Mabey AT&T is having financial difficulty and can't invest into the network as
a result? But according to
[http://money.cnn.com/magazines/fortune/fortune500/2010/snaps...](http://money.cnn.com/magazines/fortune/fortune500/2010/snapshots/2756.html)
they're not hurting for money. So despite making more than $10Billion in
profit, they simply can't let iPhone users use their phones the way they were
designed to be used.

Secondly, AT&T realizes the network sucks, they just don't care. Case in point
the AT&T microcell from Cisco. (See
<http://techcrunch.com/2010/03/24/att-3g-microcell/> ) It's a wonderful little
device that plugs in to your Ethernet to provide you a perfect reception in
your house. People in citys that have bad service, namely San Francisco, and
New York would really benifit from this but AT&T in their infinite wisdom has
decided that this magical technology must come at a price. And the cost of a
cell phone that actually works? About $150. Take a moment and reflect on that.
AT&T knows your service sucks, but unless you pay them, you're out of luck.
That's not telecommunication, that's extortion.

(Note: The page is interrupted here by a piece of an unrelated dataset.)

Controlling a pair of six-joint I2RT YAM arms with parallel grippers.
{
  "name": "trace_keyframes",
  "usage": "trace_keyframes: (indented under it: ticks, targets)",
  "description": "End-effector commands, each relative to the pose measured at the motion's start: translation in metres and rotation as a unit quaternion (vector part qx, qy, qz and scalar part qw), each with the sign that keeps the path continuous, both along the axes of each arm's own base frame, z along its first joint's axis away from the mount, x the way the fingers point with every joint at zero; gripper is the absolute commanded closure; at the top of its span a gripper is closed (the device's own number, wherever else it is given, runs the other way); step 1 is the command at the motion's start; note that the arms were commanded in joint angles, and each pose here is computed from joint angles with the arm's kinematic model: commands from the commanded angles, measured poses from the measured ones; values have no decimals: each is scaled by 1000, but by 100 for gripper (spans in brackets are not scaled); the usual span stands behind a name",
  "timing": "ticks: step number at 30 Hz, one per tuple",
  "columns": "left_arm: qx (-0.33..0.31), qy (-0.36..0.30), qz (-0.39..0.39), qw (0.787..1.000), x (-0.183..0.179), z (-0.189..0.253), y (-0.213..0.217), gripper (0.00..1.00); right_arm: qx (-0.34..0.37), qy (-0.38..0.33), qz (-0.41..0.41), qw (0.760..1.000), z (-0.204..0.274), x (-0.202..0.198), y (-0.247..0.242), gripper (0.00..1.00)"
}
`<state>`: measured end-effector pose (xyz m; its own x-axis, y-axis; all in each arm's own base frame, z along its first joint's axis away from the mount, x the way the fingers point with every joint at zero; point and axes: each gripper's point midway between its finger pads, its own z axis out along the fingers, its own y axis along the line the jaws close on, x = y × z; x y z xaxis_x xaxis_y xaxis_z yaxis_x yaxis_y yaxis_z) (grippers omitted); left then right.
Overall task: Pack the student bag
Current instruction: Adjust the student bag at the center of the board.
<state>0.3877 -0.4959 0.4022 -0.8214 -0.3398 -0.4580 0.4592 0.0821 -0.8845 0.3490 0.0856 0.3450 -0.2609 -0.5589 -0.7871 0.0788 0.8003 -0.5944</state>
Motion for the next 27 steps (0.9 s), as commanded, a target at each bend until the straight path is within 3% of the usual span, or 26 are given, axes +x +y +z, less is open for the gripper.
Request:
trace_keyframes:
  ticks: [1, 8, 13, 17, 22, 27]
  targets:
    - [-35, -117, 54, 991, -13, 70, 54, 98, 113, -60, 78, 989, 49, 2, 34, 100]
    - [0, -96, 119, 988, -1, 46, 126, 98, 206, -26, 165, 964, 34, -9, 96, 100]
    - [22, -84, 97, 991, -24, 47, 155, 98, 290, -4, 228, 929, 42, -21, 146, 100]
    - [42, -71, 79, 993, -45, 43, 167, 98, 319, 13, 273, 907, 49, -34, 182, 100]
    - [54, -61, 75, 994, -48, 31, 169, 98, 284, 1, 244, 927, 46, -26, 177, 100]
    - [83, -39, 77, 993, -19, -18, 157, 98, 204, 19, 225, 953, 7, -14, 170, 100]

AT&T has long been able to abuse it's iPhone customers simply because they had
a monopoly on the iPhone. That ends next month. So I will be among the first
to switch and frankly I think the fact there will be more than one carrier
will benefit both. Verizon will be getting a massive amount of new customers,
and AT&T will have the bandwidth those customers would use freed up.

------
anthonycerra
I was hesitant to switch to AT&T when I bought an iPhone 4, but I have to say
I haven't had any problems with them. In Chicago I have had more problems with
Comcast than I've had with AT&T. I'll be sticking around.

------
kathishah
A lot of people don't know this: on Verizon, apps can't connect to internet
while on a phone call. I'll wait...

------
abyssknight
They wish. And by they, I mean AT&T and Verizon. AT&T needs users to switch to
Verizon so the network can finally get some relief, and for the PR outbreak
that will happen when Verizon users finally realize the limitations of CDMA.
Verizon needs this to secure the revenue from iPhone users, as well as to
prove the resiliency of their network. Consumers are going to win this battle.
The carriers will lose.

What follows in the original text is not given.